Die wenigen Wisente, die es in Deutschland gibt, haben vor allem ein Akzeptanzproblem.
Das zeigt sich im Rothaargebirge in Nordrhein-Westfalen. Dort lebt seit 2013 eine frei umherstreifende Wisentherde von 25 Tieren. Erst diesen Sommer starb ein Jungbulle der Herde an den Folgen illegalen Beschusses. Nach einem Rechtsstreit dürfen die Tiere bestimmte Flächen nicht mehr betreten bzw. dort fressen. Der WWF sieht das Land Nordrhein-Westfalen in der Pflicht, mehr Verantwortung für den Schutz der gefährdeten und streng geschützten Art zu übernehmen.
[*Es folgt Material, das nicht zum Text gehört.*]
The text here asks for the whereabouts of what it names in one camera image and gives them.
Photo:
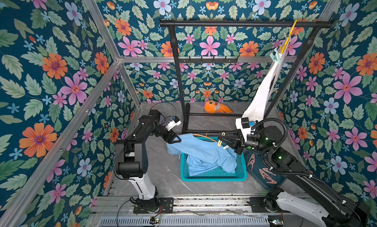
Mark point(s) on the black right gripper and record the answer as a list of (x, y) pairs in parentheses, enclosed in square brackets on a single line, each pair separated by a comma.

Dass das friedliche Zusammenleben von Wisent und Mensch möglich ist, zeigt das Beispiel Polen: Dort leben wieder mehr als 2.000 freilebende Wisente. „Wir haben in Deutschland verlernt, mit Wildtieren zusammenzuleben. Damit der Wisent hier doch wieder heimisch wird, müssen wir in Zukunft Konflikte mit den Tieren in freier Wildbahn vorbeugen.“ Das geht zum Beispiel über die enge Zusammenarbeit mit Anwohner:innen und Land- und Waldnutzenden. Zumindest geographisch ist dieses Ziel sehr nah: Nur etwa 20 Kilometer von der deutschen Grenze entfernt grast eine Wisentherde. „Sollte es doch mal ein Wisent über den Schweinepest-Zaun schaffen, haben wir die Chance es besser zu machen als vor fünf Jahren in Lebus“, so Gandl.
Hintergrund: Der erschossene Wisent in Lebus
Im September 2017 war ein freilebender Wisent von Polen aus nach Deutschland eingewandert und in Brandenburg bei Lebus (Märkisch-Oderland) von einem Jäger auf Anweisung des Ordnungsamts erschossen worden. Gegen den Leiter des Ordnungsamtes hatte der WWF damals Strafanzeige gestellt, das Verfahren wurde allerdings wieder eingestellt.